■ **Problem details**: Where a line of the data below has the string "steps", copy that line.

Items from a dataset
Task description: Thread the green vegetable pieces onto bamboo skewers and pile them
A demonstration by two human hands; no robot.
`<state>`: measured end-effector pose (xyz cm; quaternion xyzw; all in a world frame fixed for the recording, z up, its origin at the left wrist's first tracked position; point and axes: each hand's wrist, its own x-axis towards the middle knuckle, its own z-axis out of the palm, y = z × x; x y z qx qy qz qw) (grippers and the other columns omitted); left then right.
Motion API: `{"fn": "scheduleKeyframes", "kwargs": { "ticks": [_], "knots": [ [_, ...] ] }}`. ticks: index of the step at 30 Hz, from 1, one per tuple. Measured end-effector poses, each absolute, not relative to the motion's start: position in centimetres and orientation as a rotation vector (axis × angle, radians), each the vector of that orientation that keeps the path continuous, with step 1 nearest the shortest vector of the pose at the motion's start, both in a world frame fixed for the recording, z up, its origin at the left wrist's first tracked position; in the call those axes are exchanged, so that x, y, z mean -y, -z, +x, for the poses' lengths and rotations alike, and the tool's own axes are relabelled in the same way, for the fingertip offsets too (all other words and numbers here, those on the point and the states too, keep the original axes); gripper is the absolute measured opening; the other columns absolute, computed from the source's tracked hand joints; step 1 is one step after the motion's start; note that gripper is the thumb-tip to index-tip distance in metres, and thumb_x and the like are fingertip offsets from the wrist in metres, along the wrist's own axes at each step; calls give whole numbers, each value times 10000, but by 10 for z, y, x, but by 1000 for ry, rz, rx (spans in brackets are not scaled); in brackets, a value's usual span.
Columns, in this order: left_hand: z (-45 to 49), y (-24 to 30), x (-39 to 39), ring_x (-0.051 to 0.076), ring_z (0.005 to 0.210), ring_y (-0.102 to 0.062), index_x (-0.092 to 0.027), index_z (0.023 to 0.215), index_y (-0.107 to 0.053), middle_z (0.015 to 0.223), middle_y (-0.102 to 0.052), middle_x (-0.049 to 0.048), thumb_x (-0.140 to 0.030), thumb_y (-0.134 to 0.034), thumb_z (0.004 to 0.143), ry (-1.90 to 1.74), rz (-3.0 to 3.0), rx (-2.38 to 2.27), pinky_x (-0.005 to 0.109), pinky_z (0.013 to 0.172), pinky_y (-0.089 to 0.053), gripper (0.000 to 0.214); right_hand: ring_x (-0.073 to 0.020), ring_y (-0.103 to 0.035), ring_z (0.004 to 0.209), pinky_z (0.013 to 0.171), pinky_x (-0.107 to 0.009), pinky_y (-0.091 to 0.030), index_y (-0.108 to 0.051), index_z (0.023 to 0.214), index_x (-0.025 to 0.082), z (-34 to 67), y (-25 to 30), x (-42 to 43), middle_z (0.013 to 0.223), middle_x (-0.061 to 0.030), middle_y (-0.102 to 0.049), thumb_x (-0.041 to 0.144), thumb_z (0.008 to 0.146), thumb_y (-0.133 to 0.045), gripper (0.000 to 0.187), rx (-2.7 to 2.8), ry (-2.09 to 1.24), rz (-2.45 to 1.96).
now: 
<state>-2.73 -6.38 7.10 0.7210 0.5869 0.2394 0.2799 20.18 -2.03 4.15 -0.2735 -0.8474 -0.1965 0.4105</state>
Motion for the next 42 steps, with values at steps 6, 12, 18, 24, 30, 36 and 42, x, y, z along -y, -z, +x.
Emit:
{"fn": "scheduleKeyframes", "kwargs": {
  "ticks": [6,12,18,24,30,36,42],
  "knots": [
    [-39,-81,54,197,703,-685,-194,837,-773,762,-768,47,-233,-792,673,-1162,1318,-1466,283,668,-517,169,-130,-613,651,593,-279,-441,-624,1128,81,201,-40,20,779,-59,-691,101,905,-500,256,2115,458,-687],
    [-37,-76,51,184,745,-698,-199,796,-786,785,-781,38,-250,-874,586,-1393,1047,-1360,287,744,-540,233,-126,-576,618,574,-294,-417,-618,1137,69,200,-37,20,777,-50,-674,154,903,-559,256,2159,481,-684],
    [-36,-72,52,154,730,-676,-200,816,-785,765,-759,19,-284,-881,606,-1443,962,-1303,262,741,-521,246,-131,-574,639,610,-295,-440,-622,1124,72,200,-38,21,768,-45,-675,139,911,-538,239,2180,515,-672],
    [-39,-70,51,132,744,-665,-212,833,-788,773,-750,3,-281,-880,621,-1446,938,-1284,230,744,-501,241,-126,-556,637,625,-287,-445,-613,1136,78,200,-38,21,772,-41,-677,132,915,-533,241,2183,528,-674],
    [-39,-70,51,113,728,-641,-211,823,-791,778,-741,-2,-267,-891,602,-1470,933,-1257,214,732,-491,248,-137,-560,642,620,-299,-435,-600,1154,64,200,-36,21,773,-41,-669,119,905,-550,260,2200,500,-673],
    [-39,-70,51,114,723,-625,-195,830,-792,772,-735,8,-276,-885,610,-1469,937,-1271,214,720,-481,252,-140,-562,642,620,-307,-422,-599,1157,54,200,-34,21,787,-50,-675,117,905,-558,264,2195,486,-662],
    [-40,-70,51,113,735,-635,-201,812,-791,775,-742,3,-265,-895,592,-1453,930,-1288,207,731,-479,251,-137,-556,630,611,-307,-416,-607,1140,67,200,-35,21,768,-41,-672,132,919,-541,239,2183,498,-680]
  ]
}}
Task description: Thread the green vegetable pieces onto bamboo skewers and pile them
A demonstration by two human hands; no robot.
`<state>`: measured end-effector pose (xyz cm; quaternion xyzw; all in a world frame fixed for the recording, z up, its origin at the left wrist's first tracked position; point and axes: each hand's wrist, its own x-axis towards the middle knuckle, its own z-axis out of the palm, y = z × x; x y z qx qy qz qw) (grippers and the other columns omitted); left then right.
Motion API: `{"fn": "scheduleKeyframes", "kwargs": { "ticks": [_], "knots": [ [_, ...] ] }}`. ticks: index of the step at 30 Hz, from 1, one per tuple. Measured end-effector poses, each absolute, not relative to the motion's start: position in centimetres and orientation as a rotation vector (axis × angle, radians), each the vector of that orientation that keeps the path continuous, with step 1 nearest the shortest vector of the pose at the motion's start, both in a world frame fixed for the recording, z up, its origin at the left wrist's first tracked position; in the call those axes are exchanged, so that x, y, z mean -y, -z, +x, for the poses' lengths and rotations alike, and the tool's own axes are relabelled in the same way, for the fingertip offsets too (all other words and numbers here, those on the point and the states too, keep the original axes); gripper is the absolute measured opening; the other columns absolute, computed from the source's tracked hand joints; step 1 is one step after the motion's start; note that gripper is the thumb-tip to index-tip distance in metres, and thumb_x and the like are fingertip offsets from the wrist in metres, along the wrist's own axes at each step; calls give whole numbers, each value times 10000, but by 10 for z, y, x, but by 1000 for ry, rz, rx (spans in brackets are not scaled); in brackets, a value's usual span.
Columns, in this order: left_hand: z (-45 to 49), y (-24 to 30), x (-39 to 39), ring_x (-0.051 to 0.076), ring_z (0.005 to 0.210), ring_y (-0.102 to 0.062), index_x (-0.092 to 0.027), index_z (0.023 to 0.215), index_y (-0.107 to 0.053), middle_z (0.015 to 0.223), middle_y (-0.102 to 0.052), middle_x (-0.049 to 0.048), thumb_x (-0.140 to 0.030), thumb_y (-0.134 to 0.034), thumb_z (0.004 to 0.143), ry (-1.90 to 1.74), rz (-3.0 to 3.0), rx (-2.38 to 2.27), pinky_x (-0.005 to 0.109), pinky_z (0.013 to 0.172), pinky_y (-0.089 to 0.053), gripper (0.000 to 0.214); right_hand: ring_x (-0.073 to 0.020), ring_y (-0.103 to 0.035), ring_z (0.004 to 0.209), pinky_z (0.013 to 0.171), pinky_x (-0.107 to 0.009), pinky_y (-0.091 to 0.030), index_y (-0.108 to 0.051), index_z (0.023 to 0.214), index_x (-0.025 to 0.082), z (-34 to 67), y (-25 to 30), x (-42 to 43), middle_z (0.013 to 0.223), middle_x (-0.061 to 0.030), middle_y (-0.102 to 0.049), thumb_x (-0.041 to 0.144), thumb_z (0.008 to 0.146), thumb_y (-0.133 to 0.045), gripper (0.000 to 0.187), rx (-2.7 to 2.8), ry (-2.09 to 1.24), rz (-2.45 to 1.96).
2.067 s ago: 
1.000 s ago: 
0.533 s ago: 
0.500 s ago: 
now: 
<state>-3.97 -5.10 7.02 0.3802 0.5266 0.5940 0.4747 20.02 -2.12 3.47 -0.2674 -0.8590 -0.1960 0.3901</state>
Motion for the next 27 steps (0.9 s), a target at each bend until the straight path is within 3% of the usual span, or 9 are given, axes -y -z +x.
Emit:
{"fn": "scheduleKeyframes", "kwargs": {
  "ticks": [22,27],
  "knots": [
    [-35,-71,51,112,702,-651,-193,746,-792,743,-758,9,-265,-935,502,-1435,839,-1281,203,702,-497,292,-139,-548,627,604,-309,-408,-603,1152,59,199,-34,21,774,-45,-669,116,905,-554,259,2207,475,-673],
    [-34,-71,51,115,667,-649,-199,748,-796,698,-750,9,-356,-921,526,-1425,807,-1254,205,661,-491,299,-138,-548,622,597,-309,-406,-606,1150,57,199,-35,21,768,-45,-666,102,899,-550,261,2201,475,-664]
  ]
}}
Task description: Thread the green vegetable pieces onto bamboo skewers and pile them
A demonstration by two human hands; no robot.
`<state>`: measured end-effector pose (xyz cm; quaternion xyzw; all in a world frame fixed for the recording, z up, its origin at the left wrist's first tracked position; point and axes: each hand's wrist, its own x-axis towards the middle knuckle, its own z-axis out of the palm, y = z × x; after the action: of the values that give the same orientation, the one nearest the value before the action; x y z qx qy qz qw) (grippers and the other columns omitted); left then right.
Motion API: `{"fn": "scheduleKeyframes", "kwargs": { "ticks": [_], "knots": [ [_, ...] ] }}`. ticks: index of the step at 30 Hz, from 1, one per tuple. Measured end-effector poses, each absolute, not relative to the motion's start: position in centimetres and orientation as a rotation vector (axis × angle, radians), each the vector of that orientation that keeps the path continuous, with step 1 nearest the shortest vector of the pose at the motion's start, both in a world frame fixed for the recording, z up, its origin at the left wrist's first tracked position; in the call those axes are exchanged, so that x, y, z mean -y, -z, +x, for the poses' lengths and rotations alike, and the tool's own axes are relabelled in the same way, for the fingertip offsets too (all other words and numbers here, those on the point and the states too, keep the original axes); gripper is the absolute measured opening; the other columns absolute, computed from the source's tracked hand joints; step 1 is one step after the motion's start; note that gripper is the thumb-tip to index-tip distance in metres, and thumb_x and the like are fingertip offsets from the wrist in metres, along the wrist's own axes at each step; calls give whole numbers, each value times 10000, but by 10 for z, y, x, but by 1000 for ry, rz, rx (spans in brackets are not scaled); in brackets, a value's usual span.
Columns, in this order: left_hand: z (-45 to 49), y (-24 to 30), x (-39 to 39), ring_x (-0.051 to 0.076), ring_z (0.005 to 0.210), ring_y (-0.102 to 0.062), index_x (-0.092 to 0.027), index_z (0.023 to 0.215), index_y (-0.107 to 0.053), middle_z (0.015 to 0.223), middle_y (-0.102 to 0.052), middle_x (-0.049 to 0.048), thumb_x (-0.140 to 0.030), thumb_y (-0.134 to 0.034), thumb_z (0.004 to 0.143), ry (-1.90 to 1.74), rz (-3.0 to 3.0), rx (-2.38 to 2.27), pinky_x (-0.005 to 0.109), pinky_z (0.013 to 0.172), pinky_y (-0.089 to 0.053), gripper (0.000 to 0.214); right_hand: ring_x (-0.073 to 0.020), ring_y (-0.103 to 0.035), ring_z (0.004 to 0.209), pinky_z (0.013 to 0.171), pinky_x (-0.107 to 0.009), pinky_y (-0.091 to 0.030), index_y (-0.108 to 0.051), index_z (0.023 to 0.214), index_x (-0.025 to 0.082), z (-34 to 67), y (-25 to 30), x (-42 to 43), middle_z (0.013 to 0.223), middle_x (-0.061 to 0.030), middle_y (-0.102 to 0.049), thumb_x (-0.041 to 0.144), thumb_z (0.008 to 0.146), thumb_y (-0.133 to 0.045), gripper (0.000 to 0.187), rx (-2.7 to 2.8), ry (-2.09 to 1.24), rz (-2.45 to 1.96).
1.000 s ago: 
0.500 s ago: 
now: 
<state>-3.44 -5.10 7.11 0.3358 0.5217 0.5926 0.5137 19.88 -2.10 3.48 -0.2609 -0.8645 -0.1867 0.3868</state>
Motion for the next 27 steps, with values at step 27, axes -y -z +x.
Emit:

■ **Reply to the task**:
Motion for the next 42 steps, with values at steps 6, 12, 18, 24, 30, 36 and 42, x, y, z along -y, -z, +x.
Motion for the next 27 steps (0.9 s), a target at each bend until the straight path is within 3% of the usual span, or 9 are given, axes -y -z +x.
Motion for the next 27 steps, with values at step 27, axes -y -z +x.

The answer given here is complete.